> **Problem statement**
Give again, word for word, every line below from the one that has "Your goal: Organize" through the one that has "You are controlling", both included, and no others.

> **Supplied entries**
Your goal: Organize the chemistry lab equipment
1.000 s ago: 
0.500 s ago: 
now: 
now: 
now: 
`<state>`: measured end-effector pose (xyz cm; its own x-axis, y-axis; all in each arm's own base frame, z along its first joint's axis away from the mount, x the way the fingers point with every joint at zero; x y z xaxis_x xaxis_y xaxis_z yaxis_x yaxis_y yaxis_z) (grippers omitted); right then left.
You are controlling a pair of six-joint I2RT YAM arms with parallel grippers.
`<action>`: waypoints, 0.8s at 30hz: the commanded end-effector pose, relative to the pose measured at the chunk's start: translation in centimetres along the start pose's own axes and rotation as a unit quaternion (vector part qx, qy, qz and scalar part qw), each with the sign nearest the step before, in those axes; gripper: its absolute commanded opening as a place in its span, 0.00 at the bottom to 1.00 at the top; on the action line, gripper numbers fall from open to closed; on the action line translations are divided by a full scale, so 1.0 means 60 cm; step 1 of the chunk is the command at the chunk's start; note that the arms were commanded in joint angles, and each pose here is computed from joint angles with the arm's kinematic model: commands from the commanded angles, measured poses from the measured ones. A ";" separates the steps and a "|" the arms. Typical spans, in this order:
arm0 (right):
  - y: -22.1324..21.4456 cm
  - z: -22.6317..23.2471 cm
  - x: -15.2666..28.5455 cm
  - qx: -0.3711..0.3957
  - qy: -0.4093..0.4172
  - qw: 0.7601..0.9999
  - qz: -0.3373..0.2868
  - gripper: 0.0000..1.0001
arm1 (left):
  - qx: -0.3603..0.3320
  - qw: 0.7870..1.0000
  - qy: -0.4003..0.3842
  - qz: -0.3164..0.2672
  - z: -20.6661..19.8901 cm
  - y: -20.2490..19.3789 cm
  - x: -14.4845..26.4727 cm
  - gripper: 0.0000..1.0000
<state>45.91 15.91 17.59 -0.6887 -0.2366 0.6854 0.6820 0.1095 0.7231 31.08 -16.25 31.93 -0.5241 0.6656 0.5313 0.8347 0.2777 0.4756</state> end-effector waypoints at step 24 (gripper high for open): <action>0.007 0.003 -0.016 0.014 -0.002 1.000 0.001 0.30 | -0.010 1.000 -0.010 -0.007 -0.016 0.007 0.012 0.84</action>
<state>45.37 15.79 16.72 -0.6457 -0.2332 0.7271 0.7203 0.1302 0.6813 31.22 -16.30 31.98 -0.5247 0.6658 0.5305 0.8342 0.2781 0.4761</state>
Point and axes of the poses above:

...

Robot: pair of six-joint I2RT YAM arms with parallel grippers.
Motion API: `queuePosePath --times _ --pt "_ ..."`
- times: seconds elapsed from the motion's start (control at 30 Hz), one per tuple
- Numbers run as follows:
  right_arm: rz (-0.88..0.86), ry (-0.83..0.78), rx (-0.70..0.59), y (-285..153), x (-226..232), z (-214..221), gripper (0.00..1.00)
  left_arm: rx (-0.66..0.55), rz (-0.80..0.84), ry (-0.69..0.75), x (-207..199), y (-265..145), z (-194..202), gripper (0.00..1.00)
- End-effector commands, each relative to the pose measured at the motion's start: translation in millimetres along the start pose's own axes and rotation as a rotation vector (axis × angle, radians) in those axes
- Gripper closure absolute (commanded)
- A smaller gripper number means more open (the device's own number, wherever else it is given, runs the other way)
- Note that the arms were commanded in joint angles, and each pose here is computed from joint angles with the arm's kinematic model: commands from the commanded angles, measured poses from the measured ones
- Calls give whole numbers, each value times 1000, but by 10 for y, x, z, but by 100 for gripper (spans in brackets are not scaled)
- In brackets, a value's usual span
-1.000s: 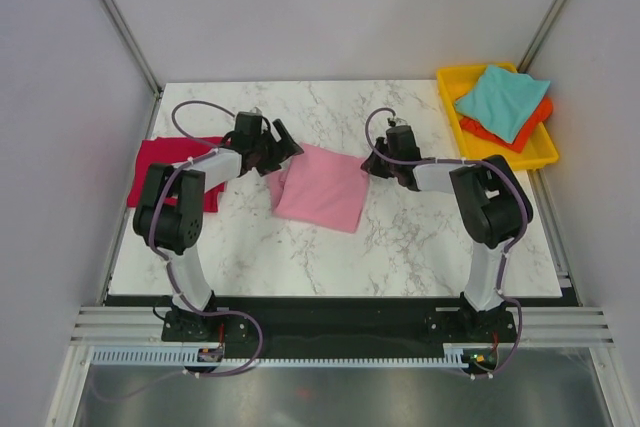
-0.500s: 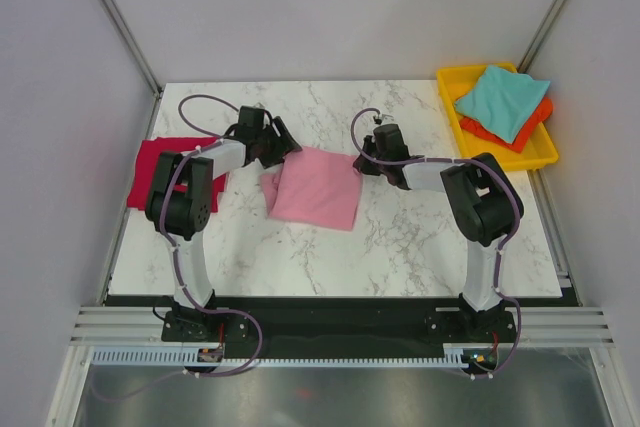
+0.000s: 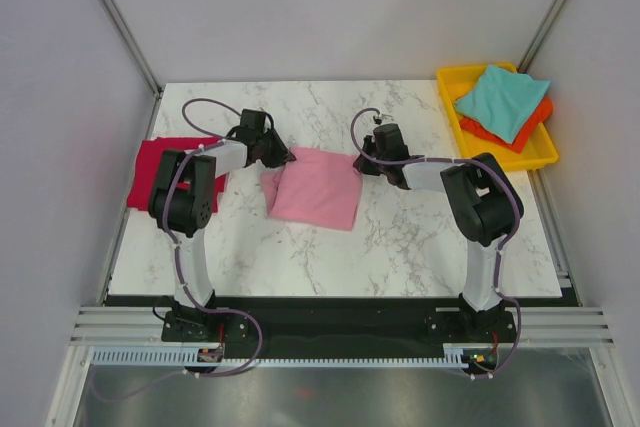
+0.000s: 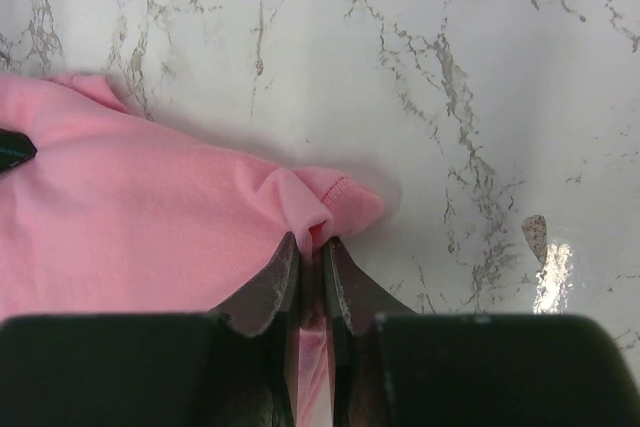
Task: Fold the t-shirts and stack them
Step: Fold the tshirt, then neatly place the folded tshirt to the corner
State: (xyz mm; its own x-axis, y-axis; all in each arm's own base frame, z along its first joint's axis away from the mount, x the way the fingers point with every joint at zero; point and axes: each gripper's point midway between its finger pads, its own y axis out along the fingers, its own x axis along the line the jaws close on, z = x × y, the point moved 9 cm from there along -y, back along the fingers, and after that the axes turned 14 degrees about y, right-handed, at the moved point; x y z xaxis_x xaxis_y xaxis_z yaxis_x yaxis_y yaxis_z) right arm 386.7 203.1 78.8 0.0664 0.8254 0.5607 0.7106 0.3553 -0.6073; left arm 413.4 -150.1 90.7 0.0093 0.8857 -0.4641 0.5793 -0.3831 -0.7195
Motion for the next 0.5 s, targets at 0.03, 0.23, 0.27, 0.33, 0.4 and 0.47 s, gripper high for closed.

> **Response to this task**
Your goal: Organize the chemistry lab equipment
1.000 s ago: 
0.500 s ago: 
now: 
now: 
now: 
`<state>`: measured end-effector pose (xyz cm; its own x-axis, y-axis; all in each arm's own base frame, z along its first joint's axis away from the mount, x the way the fingers point with every joint at zero; x y z xaxis_x xaxis_y xaxis_z yaxis_x yaxis_y yaxis_z) (grippers omitted); right then left.
You are controlling a pair of six-joint I2RT YAM arms with parallel grippers.

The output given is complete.